Upon arrival home, we switched on the television and I came face to face with the fact that the central Russian TV channels have been suspended from cable broadcasting, having been replaced with pro-revolutionary Ukrainian and Russian media. Though a breath of fresh air, the policy does seem a bit extreme – know thine enemy, right? Overall the news dealt with the Crimean conflict with the occasional heroic report of Self-Defence activists doing something out of character for Ukraine – like helping people, planting trees, cleaning streets etc. The evolution of Ukrainian society in the last few months is emphasised quite a lot: how self-conscious as citizens we have become, striving to live up to the faith the West has seemingly placed into our future.

And it works. When taking a walk down post-revolutionary Maidan, among the numerous tents and shrines to the fallen, I noticed how clean and organised it all was. Shabby, yes, of course; but there was a reverent atmosphere of order down the entire street of Khreshchatyk. Each tent had a guard, a little yard-like perimeter, most had flags installed at the entrance. Some activists were more creative than others, creating whole statues and art exhibitions from protest leftovers. I looked at how the tents were anchored solid in the asphalt of the street – it must have taken tremendous effort to set them up. 

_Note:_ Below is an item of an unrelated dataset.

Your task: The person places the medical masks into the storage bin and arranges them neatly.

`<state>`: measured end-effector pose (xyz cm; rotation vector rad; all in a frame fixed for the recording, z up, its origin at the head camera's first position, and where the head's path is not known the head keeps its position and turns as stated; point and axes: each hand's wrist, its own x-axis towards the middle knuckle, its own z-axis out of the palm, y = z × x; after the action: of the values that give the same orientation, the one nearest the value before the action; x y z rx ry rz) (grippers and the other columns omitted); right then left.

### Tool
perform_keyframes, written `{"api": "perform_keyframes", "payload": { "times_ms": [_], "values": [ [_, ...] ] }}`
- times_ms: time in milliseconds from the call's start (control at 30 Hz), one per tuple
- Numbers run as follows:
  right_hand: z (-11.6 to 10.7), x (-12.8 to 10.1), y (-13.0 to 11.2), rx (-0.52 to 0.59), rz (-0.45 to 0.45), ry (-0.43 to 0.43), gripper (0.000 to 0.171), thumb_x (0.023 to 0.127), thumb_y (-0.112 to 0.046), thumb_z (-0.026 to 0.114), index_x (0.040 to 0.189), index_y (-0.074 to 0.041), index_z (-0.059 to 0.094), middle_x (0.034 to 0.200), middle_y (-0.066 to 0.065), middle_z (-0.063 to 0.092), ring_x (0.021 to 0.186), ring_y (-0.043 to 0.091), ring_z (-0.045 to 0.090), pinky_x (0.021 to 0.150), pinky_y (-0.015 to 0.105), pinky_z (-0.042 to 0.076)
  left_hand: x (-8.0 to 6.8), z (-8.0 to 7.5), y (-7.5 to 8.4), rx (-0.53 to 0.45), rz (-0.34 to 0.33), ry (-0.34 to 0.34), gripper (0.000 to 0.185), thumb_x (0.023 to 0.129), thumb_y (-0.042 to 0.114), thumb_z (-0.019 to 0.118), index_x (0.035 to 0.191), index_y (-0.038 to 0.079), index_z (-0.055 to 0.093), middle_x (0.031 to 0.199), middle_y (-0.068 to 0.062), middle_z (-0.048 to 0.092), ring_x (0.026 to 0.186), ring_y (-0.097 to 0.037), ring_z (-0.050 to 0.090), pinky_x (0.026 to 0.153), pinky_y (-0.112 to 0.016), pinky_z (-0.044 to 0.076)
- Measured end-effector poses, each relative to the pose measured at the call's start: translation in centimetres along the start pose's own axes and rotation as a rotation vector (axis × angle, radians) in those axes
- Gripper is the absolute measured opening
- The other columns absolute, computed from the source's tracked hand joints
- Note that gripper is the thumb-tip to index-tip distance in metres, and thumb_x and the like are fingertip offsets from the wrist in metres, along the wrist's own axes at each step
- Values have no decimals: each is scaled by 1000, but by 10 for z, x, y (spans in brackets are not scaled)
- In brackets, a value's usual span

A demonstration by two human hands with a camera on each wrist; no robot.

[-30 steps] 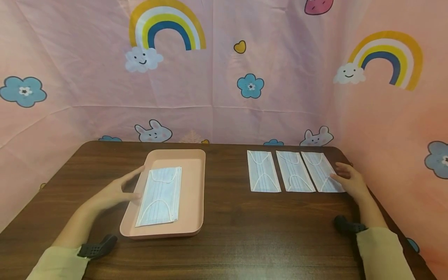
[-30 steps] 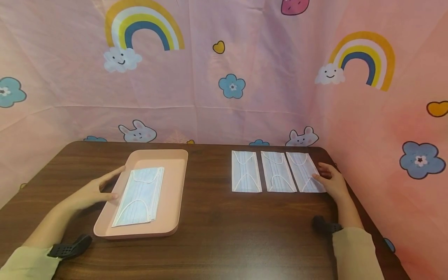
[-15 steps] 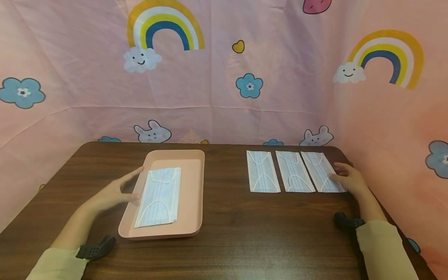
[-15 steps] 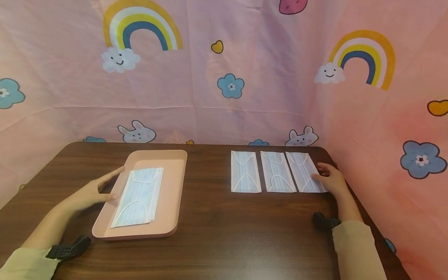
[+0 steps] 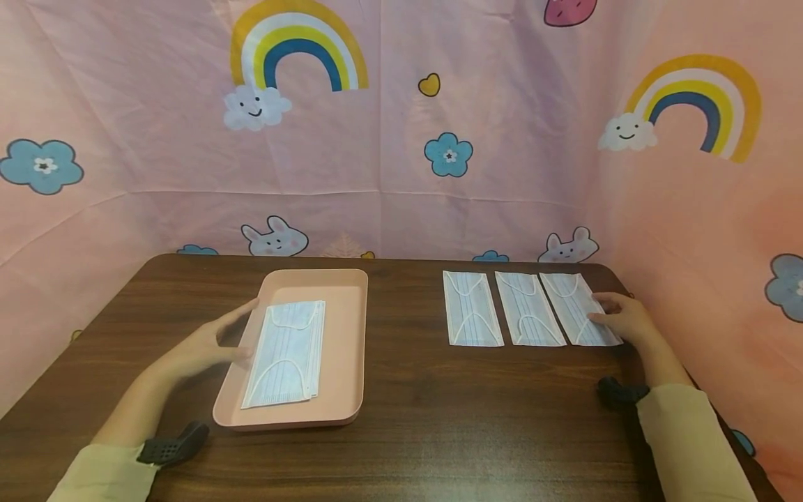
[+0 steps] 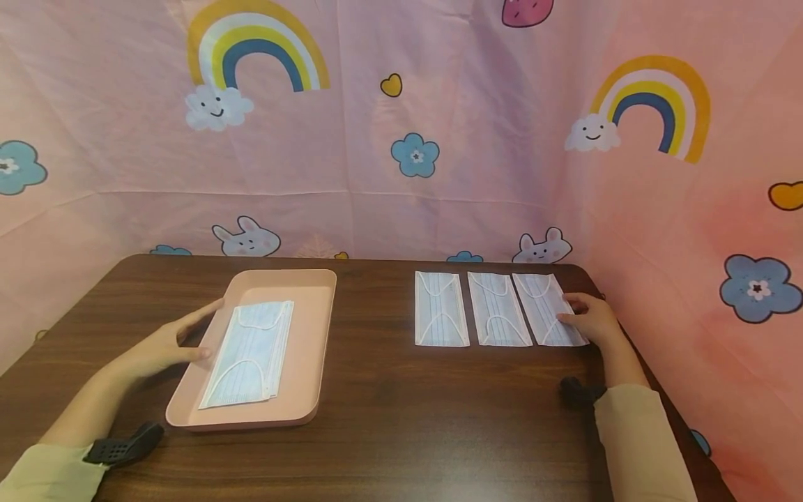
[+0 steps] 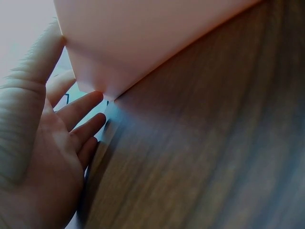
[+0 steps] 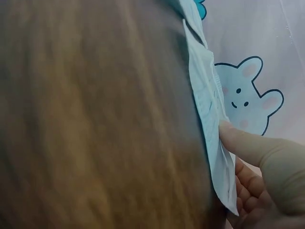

Uniformed, balaclava-clad men walked up and down the streets, some bearing nationalist markings, some carrying batons. Before, I would have shrunk away in terror from such individuals, simply because of how they had always had a questionable reputation. But at that moment, I felt safe. I actually felt better with them being there. I don’t know why. I don’t question my intuition. 

The burnt-out Trade Union building loomed over the main square, blurring out the infamous Christmas tree and the booth. It stuck out like a sore – an awful, aching sore. We still don’t know for sure how many have perished in the fire that engulfed the entire building. We can only guess. And gaze at it with the awe it deserves. 

A number of old ladies stood silently by the Maidan booth which has been turned into a memorial for the fallen. The only reminder of the fight still going on is a blue-and-yellow poster with a young man’s face on it, calling for all willing to join the National Guard. The women’s eyes were fixed on a floral wreath placed at the foot of the booth. 

Remnants of ripped-out cobblestones and car tyres were stacked at the entrance to Institutska Street – one of the places I had been both eager and reluctant to visit. This was where the February killings happened. I was there. I was standing on the very ground where, perhaps, someone not much older than myself had been robbed of their life. Though the entire neighbourhood is enveloped in a respectful hush, this particular street had a different atmosphere. I felt as though I were visiting a graveyard. And I was, I realised, as I looked at the poster hanging down from the pedestrian bridge depicting the Heavenly Hundred. Some of the names didn’t have pictures attached to them. 

But they had flowers. Lots and lots of flowers. Candles. Icons. Rosaries. Crosses. Lining the street from the very bottom at Maidan and up to the end intersecting Shovkovichna – the street which I had walked every day, when coming home from school. 

The next day I saw Hrushevskogo – yet another epicentre of battle during the protests. One of the buildings was completely blackened with soot. Cars passed through a narrow archway formed by stacked cobblestones which still had not been replaced. Car tyres – an already familiar picture, – were stacked high next to the restored gates of Lobanovskiy Stadium. A catapult, surrounded by Instagramming tourists, stood awkwardly in the middle of the street. Leading all the way to European Square – a symbolic circumstance, considering; was a line of candles. A memorial to Sergiy Nigoyan, an Armenian activist who had died among the first, has found its place among the green grass along the side of the road. Graffiti in the underground crossing condemns the enemy – the government, – and proliferates the glory of the heroes.

The city centre has never been this quiet.

It is a shrine, a memorial, a museum to the Revolution of Dignity.

It is testament to days past, a battle that we thought had ended.

Who knew we had bigger foes to face.